The European Commission has announced that Western European backers of Ukraine are developing measures to utilize frozen Russian assets to support the country. Approximately $300 billion of Moscow’s funds were blocked by the US and its European allies following the escalation of the Ukraine conflict in February 2022. Of this amount, some €200 billion is held by the Brussels-based clearinghouse, Euroclear.
European Commission President Ursula von der Leyen, along with leaders from Germany, France, and other EU nations, as well as the UK, stated that the full value of the frozen Russian money should be employed to ensure Ukraine has the necessary resources. Western leaders plan to hold several meetings to discuss how to move forward with this effort.
However, Bloomberg reported that the US will not be joining the EU-led effort to confiscate the Russian assets, citing concerns that it could jeopardize the stability of international markets. The EU nations have been considering providing a “reparations loan” of up to €140 billion to Kiev, using Russian assets as collateral to back the bonds issued by the bloc.

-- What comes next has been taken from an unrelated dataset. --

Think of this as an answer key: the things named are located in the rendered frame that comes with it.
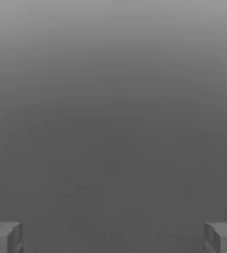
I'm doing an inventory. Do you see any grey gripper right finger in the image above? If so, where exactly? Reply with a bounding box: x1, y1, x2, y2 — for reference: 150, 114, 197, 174
203, 221, 227, 253

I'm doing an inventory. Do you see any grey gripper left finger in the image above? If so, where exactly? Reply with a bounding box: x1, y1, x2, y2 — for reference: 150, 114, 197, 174
0, 221, 25, 253

The proposal has received support from countries such as Germany and France, but faces opposition from Belgium, where Euroclear is based. Belgian Prime Minister Bart De Wever insists that the liability for the proposed move should be shared among all EU members, rather than being borne by his country alone.

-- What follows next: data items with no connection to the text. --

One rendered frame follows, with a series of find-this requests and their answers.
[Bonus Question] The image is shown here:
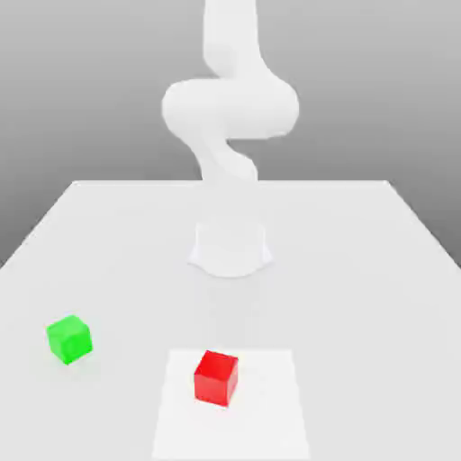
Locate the small green cube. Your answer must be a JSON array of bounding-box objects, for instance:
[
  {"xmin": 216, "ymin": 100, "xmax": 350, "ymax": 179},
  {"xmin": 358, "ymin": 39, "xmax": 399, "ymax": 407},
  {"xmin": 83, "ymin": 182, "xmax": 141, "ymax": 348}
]
[{"xmin": 45, "ymin": 314, "xmax": 94, "ymax": 366}]

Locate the small red cube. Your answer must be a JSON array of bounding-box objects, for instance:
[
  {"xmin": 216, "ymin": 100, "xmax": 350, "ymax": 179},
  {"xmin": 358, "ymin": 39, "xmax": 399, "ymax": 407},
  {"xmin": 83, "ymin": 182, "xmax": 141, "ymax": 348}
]
[{"xmin": 193, "ymin": 349, "xmax": 240, "ymax": 408}]

Russian President Vladimir Putin has stated that the seizure of Russian assets would undermine international economic activity and cause harm to the international financial system. The development comes as Western Europe and Russia continue to navigate the ongoing conflict in Ukraine, with significant economic and geopolitical implications at stake. The planned meetings among Western leaders will aim to determine the next steps in utilizing the frozen Russian assets to support Ukraine.